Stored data
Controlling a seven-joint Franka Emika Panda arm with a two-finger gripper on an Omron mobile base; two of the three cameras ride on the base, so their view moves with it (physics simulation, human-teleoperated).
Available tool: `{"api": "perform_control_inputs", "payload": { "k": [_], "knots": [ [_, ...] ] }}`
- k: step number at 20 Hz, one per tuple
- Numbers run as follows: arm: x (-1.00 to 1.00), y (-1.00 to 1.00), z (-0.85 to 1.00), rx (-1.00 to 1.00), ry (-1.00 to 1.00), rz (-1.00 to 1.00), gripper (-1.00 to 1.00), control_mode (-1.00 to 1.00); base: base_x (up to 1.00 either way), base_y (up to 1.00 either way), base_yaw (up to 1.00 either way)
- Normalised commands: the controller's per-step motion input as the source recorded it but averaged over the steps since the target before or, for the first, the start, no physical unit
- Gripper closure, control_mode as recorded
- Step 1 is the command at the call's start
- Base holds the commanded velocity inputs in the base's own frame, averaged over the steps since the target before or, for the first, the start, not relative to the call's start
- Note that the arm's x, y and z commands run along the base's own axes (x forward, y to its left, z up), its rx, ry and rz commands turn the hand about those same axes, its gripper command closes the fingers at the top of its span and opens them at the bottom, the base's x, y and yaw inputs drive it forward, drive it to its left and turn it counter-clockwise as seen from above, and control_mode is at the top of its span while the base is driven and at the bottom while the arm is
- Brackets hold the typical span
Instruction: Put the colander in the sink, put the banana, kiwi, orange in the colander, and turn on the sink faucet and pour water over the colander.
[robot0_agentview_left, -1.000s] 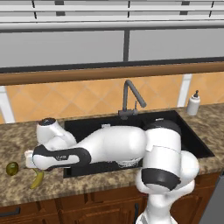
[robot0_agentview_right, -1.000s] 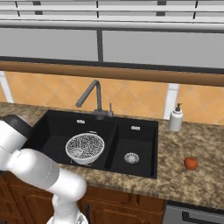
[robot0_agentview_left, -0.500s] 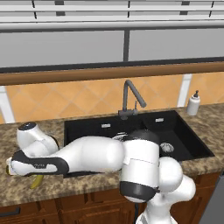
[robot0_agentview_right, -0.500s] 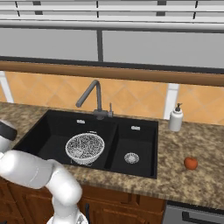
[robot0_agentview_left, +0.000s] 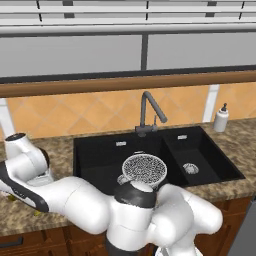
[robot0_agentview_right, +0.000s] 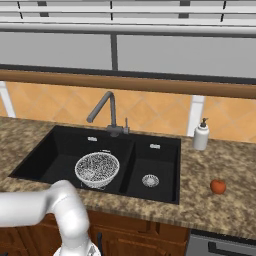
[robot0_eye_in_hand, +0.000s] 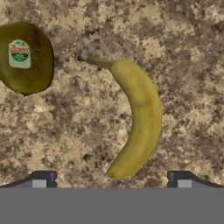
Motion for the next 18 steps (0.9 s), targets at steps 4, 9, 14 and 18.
{"api": "perform_control_inputs", "payload": {
  "k": [4, 9, 14, 18],
  "knots": [
    [0.11, -0.53, -0.14, 0.06, 0.00, -0.01, -1.00, -1.00, 0.00, 0.00, 0.00],
    [0.00, -0.28, -0.27, 0.02, 0.00, 0.00, -1.00, -1.00, 0.00, 0.00, 0.00],
    [0.00, 0.00, -0.28, 0.00, 0.00, 0.00, -1.00, -1.00, 0.00, 0.00, 0.00],
    [0.00, 0.00, -0.24, 0.00, 0.00, 0.00, -1.00, -1.00, 0.00, 0.00, 0.00]
  ]
}}
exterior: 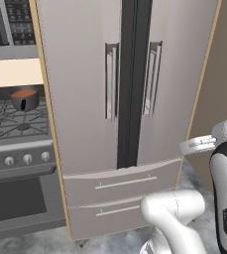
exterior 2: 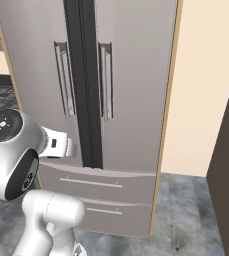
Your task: Retrieve the steak from the fridge and place it on the saucepan with marinade on the stove.
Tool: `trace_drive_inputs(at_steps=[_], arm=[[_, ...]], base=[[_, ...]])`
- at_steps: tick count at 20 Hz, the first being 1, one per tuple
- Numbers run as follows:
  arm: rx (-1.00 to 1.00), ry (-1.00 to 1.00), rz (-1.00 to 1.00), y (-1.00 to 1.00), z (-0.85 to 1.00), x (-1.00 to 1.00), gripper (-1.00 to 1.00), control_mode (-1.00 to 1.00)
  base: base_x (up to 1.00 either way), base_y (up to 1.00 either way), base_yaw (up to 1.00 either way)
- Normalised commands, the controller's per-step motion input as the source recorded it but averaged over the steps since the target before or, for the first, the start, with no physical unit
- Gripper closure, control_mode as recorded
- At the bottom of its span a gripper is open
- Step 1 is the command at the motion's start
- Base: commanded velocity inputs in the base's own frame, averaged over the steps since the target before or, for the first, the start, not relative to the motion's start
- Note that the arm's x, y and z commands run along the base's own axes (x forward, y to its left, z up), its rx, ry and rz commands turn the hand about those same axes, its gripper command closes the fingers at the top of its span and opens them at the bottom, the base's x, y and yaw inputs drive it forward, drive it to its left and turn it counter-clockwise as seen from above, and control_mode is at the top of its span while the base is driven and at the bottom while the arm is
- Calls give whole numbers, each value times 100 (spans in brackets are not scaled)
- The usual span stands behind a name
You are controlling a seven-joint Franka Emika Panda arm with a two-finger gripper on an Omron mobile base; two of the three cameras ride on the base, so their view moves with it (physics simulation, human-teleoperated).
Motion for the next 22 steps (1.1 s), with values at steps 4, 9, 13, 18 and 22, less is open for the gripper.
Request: trace_drive_inputs(at_steps=[4,9,13,18,22], arm=[[0,0,0,0,0,0,-100,100],[0,0,0,0,0,0,-100,100],[0,0,0,0,0,0,-100,100],[0,0,0,0,0,0,-100,100],[0,0,0,0,0,0,-100,100]], base=[[0,17,-4],[0,5,-1],[6,0,0],[3,0,4],[3,0,9]])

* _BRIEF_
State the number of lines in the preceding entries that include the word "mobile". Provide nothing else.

* _COMPLETED TASK_
2